Часть пятая: Белое древо
Две мрачные фигуры пробирались по извилистой лесной дороге. Деревья, столь высокие, что казались венчающими небо, отбрасывали чёрные тени. Скрип железной тележки каждый раз пронзал тишину, когда её ржавое колесо натыкалось на корень или камень.
Грета шла впереди – в лунном свете казалось, будто её фигура растворяется в темноте. Старик плёлся позади, тяжело дыша, изредка останавливаясь, чтобы вытереть лоб и перевести дух.
Ночь была особенно тихой. Ни шороха, ни стрекота. Словно все лесные твари попрятались от чего-то неведомого. Гефест чувствовал, как невидимая сила стелется вокруг – в шелесте, в тени, в собственных мыслях.
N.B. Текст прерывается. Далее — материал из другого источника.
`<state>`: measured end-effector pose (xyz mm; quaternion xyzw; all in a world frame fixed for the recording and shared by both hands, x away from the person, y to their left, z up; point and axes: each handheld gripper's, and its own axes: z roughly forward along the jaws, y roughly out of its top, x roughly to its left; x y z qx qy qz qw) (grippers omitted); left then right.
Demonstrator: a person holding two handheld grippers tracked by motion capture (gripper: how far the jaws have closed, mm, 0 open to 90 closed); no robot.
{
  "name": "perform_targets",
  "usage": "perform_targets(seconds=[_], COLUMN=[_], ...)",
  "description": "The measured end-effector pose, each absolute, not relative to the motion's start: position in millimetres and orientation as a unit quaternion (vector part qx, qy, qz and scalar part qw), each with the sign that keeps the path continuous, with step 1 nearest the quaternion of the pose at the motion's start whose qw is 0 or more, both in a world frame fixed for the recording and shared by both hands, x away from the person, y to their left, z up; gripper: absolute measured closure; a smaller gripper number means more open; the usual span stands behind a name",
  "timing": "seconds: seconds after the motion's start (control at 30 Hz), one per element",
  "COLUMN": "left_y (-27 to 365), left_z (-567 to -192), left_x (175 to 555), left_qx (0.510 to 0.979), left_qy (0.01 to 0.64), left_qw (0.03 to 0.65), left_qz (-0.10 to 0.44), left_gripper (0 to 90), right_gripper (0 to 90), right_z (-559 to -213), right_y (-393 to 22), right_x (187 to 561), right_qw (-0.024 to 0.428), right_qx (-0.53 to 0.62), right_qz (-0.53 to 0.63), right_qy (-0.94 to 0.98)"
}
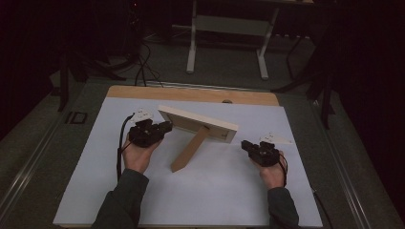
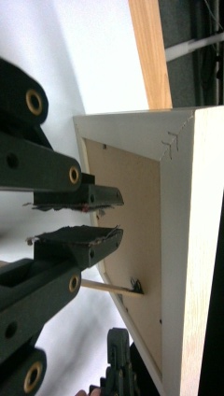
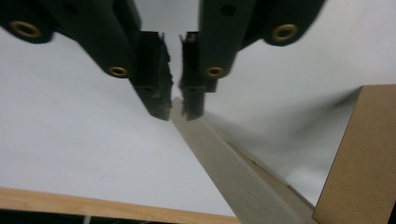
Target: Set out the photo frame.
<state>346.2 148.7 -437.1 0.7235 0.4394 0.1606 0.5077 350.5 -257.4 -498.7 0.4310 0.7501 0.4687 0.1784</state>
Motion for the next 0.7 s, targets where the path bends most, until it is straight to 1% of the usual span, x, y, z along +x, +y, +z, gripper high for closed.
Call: perform_targets(seconds=[0.03, 0.07, 0.1, 0.2, 0.47, 0.7], left_y=[149, 148, 148, 147, 144, 143], left_z=[-437, -437, -437, -435, -433, -433], left_x=[346, 347, 347, 350, 357, 361], left_qx=[0.723, 0.723, 0.723, 0.722, 0.722, 0.716], left_qy=[0.439, 0.442, 0.442, 0.444, 0.451, 0.461], left_qw=[0.508, 0.505, 0.505, 0.504, 0.497, 0.499], left_qz=[0.161, 0.162, 0.162, 0.166, 0.166, 0.163], left_gripper=[81.9, 83.9, 85.2, 90.0, 90.0, 90.0], right_gripper=[84.5, 88.5, 89.5, 89.7, 89.7, 89.8], right_z=[-499, -498, -498, -494, -489, -486], right_y=[-257, -257, -256, -256, -253, -244], right_x=[351, 350, 350, 351, 359, 367], right_qw=[0.178, 0.180, 0.181, 0.180, 0.169, 0.175], right_qx=[0.431, 0.429, 0.429, 0.431, 0.439, 0.435], right_qz=[0.469, 0.469, 0.468, 0.471, 0.485, 0.478], right_qy=[0.750, 0.751, 0.751, 0.748, 0.738, 0.743])
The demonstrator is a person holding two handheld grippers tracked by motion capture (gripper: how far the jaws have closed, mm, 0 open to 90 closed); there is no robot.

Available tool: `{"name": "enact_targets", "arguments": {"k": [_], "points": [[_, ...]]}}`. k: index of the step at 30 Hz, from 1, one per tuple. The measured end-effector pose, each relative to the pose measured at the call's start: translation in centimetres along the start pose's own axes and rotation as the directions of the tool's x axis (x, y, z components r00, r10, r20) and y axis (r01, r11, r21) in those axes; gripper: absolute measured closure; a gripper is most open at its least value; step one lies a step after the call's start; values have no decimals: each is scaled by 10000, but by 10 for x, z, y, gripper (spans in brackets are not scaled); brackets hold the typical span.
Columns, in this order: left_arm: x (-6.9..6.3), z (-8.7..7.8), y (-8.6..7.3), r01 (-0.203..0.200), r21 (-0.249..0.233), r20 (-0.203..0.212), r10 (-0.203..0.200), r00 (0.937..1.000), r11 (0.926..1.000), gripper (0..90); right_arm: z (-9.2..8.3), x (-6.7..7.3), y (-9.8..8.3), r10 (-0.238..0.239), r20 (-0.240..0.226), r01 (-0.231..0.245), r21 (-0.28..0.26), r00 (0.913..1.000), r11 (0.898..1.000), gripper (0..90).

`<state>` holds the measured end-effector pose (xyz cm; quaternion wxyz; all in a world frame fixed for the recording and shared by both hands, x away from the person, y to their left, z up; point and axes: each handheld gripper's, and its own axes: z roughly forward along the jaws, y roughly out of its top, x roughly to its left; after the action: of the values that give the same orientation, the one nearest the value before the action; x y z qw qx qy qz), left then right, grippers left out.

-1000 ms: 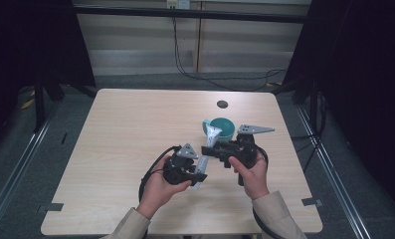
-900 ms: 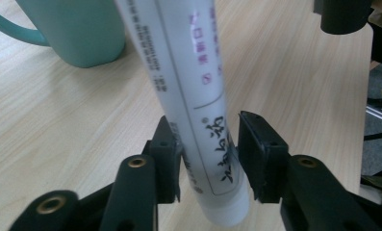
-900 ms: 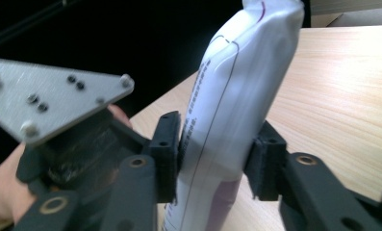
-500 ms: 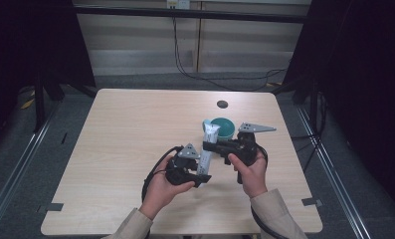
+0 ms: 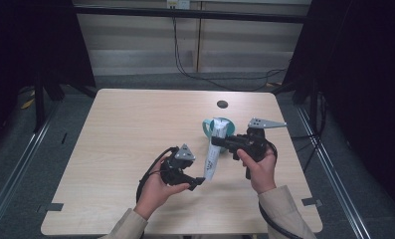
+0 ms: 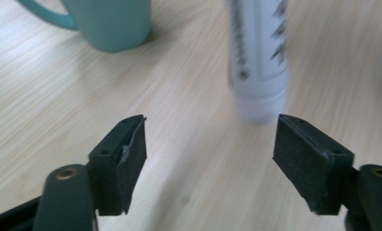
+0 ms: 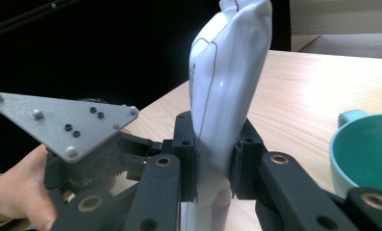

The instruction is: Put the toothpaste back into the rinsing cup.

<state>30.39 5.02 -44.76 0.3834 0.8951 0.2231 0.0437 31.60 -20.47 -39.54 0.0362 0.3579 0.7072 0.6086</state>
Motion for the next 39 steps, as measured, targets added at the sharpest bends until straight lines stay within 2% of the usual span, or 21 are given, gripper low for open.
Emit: {"name": "enact_targets", "arguments": {"k": [10, 12, 13, 18, 23, 24, 28, 30, 31, 37, 39], "points": [[13, 2, -25, 366, 473, -90, -362, 9993, 9982, 236, -9, -4, 5, -340, 320, 341, -1, 9989, 9994, 758], [13, 3, -28, 502, 414, -73, -500, 9987, 9979, 235, -11, -4, 6, -395, 405, 397, -25, 9984, 9992, 758], [15, 2, -29, 303, 515, -99, -298, 9995, 9982, 234, -11, -4, 7, -429, 428, 430, -19, 9982, 9991, 758], [18, 4, -37, 521, 509, -136, -515, 9986, 9973, 224, -12, -7, 9, -463, 516, 466, -51, 9976, 9989, 758], [21, 5, -44, 497, 507, -243, -485, 9985, 9975, 219, -14, -8, 13, -540, 627, 547, -86, 9966, 9985, 758], [21, 6, -45, 338, 580, -295, -321, 9990, 9977, 218, -14, -9, 13, -548, 622, 554, -81, 9966, 9984, 758], [21, 7, -47, 322, 480, -290, -308, 9991, 9983, 211, -16, -10, 15, -584, 698, 594, -135, 9959, 9981, 758], [22, 8, -48, 32, 504, -310, -17, 9995, 9987, 200, -17, -10, 17, -581, 712, 597, -203, 9958, 9980, 758], [22, 9, -49, 153, 373, -299, -142, 9995, 9992, 190, -17, -11, 18, -594, 745, 612, -223, 9955, 9979, 758], [23, 14, -54, 153, 622, -315, -134, 9994, 9979, 185, -19, -13, 24, -680, 867, 705, -264, 9939, 9972, 757], [23, 15, -55, 211, 531, -308, -195, 9993, 9984, 183, -19, -13, 26, -722, 890, 747, -249, 9934, 9969, 758]]}}
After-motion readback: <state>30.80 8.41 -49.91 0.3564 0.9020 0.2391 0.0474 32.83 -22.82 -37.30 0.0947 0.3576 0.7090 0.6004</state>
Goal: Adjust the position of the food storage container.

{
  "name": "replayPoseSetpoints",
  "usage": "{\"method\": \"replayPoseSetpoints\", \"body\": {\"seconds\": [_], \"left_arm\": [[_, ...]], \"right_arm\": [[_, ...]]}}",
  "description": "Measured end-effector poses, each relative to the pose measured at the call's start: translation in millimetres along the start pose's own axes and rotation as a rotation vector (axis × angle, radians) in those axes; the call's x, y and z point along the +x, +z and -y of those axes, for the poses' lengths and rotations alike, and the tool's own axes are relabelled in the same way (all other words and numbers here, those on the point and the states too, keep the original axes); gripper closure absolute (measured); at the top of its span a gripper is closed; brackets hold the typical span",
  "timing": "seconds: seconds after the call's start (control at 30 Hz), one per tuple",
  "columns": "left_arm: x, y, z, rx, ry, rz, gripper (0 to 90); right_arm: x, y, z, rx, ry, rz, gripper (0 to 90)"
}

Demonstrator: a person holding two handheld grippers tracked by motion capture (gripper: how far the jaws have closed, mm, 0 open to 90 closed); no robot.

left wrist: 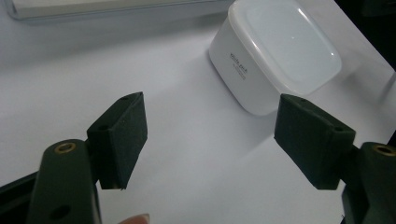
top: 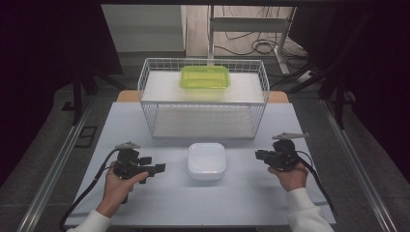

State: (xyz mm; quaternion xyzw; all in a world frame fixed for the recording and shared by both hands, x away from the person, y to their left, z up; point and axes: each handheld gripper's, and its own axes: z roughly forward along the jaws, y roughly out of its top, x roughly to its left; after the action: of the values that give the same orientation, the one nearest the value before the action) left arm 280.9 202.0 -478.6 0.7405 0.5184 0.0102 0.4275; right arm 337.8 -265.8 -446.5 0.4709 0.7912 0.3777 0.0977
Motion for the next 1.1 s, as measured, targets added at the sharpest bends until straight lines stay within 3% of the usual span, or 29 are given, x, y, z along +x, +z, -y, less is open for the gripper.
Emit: {"method": "replayPoseSetpoints", "body": {"seconds": [0.13, 0.3, 0.4, 0.57, 0.9, 1.0, 1.1], "left_arm": [[1.5, -0.5, -2.4, -0.01, -0.024, 0.026, 25.2], [1.8, -0.5, -3.0, -0.012, -0.032, 0.048, 25.2], [2.0, -1.2, -3.7, -0.012, -0.048, 0.059, 25.3], [3.3, 0.7, -5.1, -0.011, -0.061, 0.08, 25.4], [5.6, 0.9, -8.4, -0.025, -0.079, 0.1, 25.2], [5.6, 1.7, -9.0, -0.029, -0.081, 0.106, 25.2], [6.3, 2.9, -12.2, -0.053, -0.114, 0.13, 25.4]], "right_arm": [[-2.0, -10.7, 6.8, -0.019, 0.056, -0.033, 58.8], [7.0, -13.7, 11.3, -0.031, 0.126, -0.172, 45.5], [13.2, -9.9, 12.9, -0.04, 0.145, -0.182, 40.5], [17.4, -0.8, 15.8, -0.001, 0.138, -0.153, 37.7], [19.6, -1.2, 17.6, -0.015, 0.107, -0.197, 35.7], [20.6, -2.2, 15.7, -0.049, 0.139, -0.233, 35.5], [21.4, -0.7, 14.8, -0.055, 0.156, -0.252, 35.6]]}}
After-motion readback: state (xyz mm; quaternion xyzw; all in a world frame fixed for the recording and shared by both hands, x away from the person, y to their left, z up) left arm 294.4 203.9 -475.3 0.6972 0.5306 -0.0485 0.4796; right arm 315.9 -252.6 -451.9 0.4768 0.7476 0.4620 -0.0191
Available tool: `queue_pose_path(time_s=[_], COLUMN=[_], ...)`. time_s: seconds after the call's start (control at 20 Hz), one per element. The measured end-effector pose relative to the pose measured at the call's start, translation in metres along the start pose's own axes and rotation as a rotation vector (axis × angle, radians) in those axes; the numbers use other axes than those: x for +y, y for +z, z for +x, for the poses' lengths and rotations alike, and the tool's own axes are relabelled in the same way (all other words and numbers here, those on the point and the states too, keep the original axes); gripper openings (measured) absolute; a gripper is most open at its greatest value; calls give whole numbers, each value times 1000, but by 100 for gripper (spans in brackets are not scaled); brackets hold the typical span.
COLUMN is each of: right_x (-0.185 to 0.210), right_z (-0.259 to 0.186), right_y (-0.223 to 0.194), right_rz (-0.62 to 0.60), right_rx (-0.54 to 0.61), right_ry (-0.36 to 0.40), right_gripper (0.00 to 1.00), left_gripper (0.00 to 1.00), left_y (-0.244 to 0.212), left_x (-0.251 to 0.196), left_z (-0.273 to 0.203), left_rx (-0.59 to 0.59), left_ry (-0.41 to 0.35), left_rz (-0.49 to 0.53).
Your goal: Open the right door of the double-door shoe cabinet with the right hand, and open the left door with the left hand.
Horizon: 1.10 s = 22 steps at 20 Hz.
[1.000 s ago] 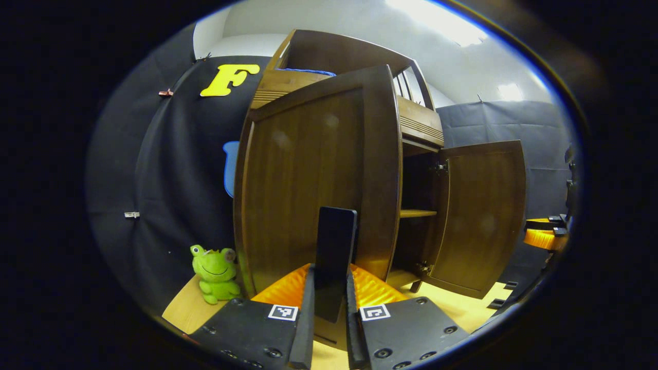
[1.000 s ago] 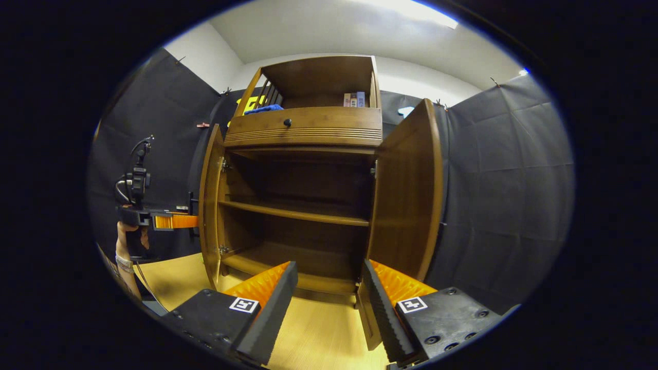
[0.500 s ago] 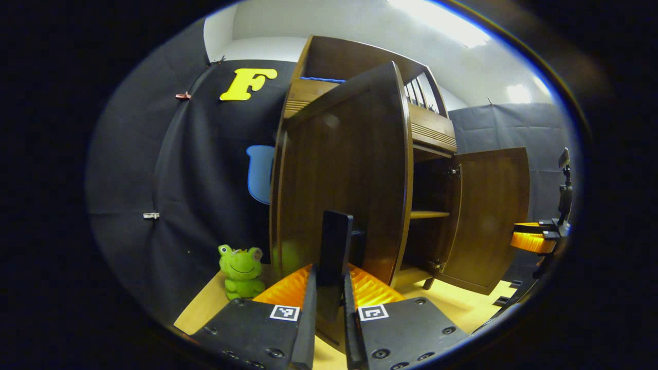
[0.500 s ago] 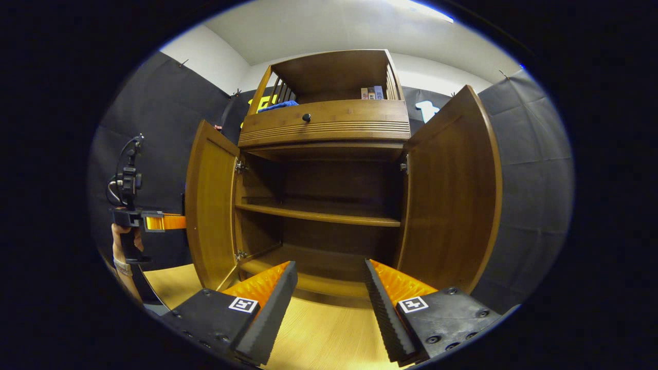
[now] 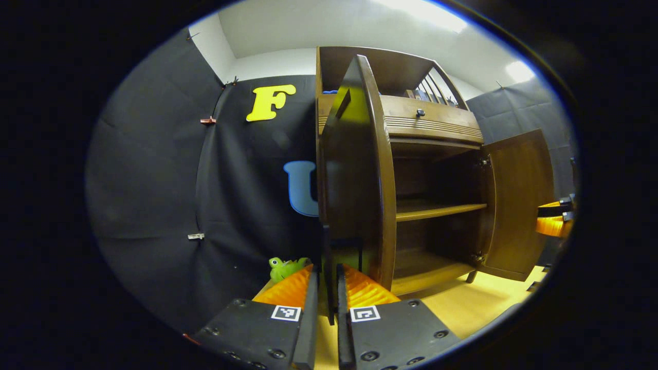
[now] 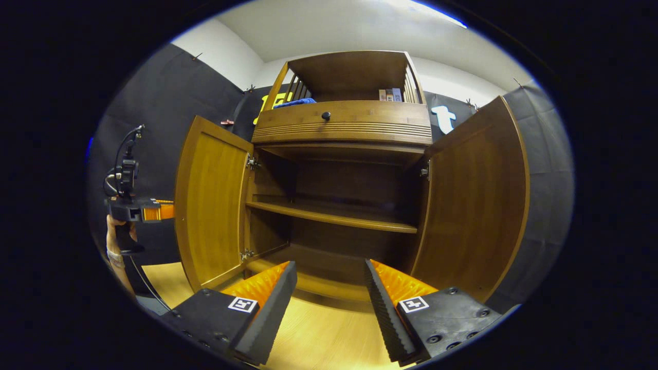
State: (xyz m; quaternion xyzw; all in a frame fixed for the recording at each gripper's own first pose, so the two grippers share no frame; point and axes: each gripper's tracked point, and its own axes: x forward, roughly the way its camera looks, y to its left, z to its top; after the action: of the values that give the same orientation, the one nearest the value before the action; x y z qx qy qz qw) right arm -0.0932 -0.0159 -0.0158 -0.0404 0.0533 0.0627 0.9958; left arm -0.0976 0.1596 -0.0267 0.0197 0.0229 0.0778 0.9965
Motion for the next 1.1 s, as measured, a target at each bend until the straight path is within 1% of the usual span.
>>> queue_pose_path(time_s=[0.1, 0.2, 0.3, 0.35, 0.4, 0.45, 0.5, 0.55, 0.6, 0.65, 0.7, 0.8, 0.85, 0.95, 1.0, 1.1], right_x=[2, 3, -2, -6, -11, -18, -22, -25, -26, -26, -26, -25, -26, -27, -29, -34], right_z=[2, 4, 7, 9, 12, 16, 20, 22, 25, 26, 26, 24, 23, 19, 18, 16], right_y=[-1, 1, 2, 4, 7, 8, 8, 8, 6, 4, 2, 1, 2, 7, 10, 16], right_rz=[-3, 6, 22, 24, 17, 7, -3, -12, -19, -22, -16, 12, 25, 41, 41, 30], right_rx=[4, 3, -2, -10, -16, -19, -24, -26, -25, -22, -20, -13, -12, -20, -27, -41], right_ry=[9, 12, -3, -22, -48, -78, -103, -122, -133, -139, -141, -136, -135, -135, -138, -150], right_gripper=[84, 85, 84, 84, 87, 87, 88, 88, 88, 91, 89, 89, 91, 93, 96, 97], left_gripper=[20, 20, 20, 23, 24, 29, 29, 47, 45, 56, 54, 58, 68, 88, 98, 96], left_y=[4, 2, 1, 2, 4, 7, 11, 16, 22, 28, 33, 38, 39, 39, 42, 41], left_x=[6, 13, 17, 15, 7, -6, -22, -36, -50, -63, -76, -103, -115, -125, -130, -135], left_z=[-8, -19, -34, -40, -49, -56, -61, -65, -67, -69, -68, -58, -53, -51, -33, -17], left_rx=[-5, 5, 19, 19, 17, 9, 0, -15, -34, -45, -56, -70, -67, -60, -62, -53], left_ry=[13, 45, 84, 85, 69, 28, -16, -56, -95, -123, -149, -216, -246, -262, -258, -242], left_rz=[-10, -16, -12, -18, -26, -33, -41, -50, -58, -63, -67, -72, -74, -65, -65, -65])
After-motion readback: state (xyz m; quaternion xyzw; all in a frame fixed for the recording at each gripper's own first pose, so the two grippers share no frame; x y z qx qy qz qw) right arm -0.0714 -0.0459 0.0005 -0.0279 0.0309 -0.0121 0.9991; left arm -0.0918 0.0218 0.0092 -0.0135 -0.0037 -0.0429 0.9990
– Не отставай, – бросила девочка, услышав, как его шаги стихли. В её глазах блестел неземной свет, как изумруды, омытые луной. – Мы почти пришли.
Гефест встряхнул головой, прогоняя наваждение, и двинулся дальше.
– Померещилось, – прошептал он.
Вскоре они вышли на просторную лесную поляну, залитую лунным светом, что просачивался сквозь кроны высоких сосен, образуя почти идеальный круг. Старик вытолкнул тележку вперёд и, раздвигая ветви, ступил на мягкий ковёр из мха и лишайников. В тот же миг он почувствовал, будто пересёк невидимую грань и оказался в чужих, сумрачных владениях.
Он поднял голову – и сердце замерло. Перед ним возвышалось величественное белое дерево, раскинувшее ветви-крылья, словно заслоняя ими тьму неба. Сквозь густую крону струился призрачный лунный свет. За всю долгую жизнь Гефест не видел ничего подобного, хотя повидал многое. Вдоль ствола тянулись замысловатые узоры, похожие на бесчисленные большие глаза, мерцавшие малахитовым светом. Старика охватил озноб – ему почудилось, что эти глаза движутся, следят за ним, живые, настороженные.
– Что это за место, Грета? – глухо спросил он, нахмурив лохматые серебристые брови. – Может, вернёмся в кузницу? Чувствую, нам тут не рады.
– Слишком поздно отступать, папочка, – холодно отозвалась Грета. Её хрустальный голос рассыпался эхом и обвил старика ледяным дыханием ветра. – Или тебе надоела твоя голова на плечах? Может, она там и лишняя, раз разум покинул тебя?
– Что ты говоришь, дочка? – изумлённо выдохнул он, с тревогой глядя на это жестокое, чужое создание в облике ребёнка.
– То, что ты не в силах осознать, – усмехнулась она. Несмотря на детский рост, её пронзительные глаза смотрели на отца свысока. – Не думаешь о себе – подумай обо мне. Если тебя казнят, а это неизбежно, что будет со мной? Хочешь, чтобы я умерла по-настоящему?